• **TASK**
The result should be a full, exact repeat of the entries, free of pictures.

(Entries taken from a collection)
▬▬▬▬▬▬

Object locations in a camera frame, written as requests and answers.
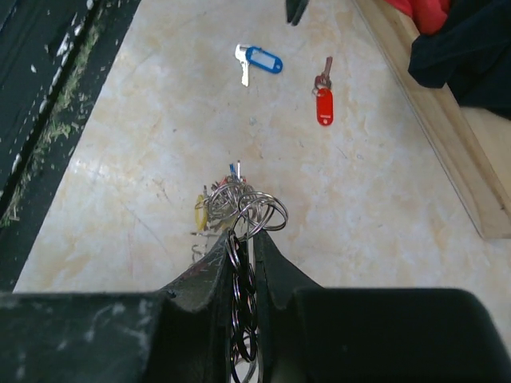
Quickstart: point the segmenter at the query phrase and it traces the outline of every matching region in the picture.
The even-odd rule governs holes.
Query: blue key tag
[[[270,73],[282,72],[283,64],[274,54],[271,54],[257,46],[251,46],[246,52],[247,61],[251,65],[255,65]]]

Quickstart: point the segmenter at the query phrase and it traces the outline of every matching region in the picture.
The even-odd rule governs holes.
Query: pile of keys
[[[332,81],[330,69],[332,57],[327,57],[325,70],[314,79],[313,93],[316,96],[316,117],[322,126],[328,126],[334,122],[334,97],[332,96]]]
[[[234,55],[241,64],[241,68],[243,70],[241,83],[245,86],[248,86],[248,66],[250,64],[270,73],[277,74],[282,72],[282,60],[280,60],[276,55],[262,50],[258,46],[238,44]]]

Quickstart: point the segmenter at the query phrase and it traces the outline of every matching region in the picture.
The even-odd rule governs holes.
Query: wooden tray
[[[410,101],[473,224],[485,239],[511,238],[511,121],[460,108],[445,86],[408,74],[414,22],[384,0],[354,0]]]

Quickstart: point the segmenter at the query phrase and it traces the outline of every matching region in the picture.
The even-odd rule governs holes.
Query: red plastic tag
[[[328,88],[318,89],[316,94],[316,112],[318,122],[328,126],[334,122],[334,97]]]

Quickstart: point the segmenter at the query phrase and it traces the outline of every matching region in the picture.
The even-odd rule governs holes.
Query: red cloth
[[[421,34],[435,34],[444,25],[450,0],[385,0],[410,16]]]

▬▬▬▬▬▬

• **RESULT OF THE EXERCISE**
Object locations in a camera frame, written as requests and answers.
Quickstart: point the segmenter at the query phrase and it traces the outline of every matching region in the picture.
The even-odd rule governs holes.
Query: blue key tag
[[[270,73],[282,72],[283,64],[274,54],[271,54],[257,46],[251,46],[246,52],[247,61],[251,65],[255,65]]]

Quickstart: point the segmenter at the query phrase and it traces the outline of every matching region in the picture.
The even-odd rule governs holes.
Query: pile of keys
[[[332,81],[330,69],[332,57],[327,57],[325,70],[314,79],[313,93],[316,96],[316,117],[322,126],[328,126],[334,122],[334,97],[332,96]]]
[[[234,55],[241,64],[241,68],[243,70],[241,83],[245,86],[248,86],[248,66],[250,64],[270,73],[277,74],[282,72],[282,60],[280,60],[276,55],[262,50],[258,46],[238,44]]]

Quickstart: point the segmenter at the query phrase and it traces the outline of every matching region in the picture.
The even-odd rule governs holes.
Query: wooden tray
[[[410,101],[473,224],[485,239],[511,238],[511,121],[460,108],[445,86],[408,74],[414,22],[384,0],[354,0]]]

Quickstart: point the segmenter at the query phrase and it traces the outline of every matching region in the picture.
The even-odd rule governs holes.
Query: red plastic tag
[[[328,88],[318,89],[316,94],[316,112],[318,122],[328,126],[334,122],[334,97]]]

Quickstart: point the segmenter at the query phrase and it traces the outline of every matching region in the picture.
The even-odd rule governs holes.
Query: red cloth
[[[421,34],[435,34],[444,25],[450,0],[385,0],[410,16]]]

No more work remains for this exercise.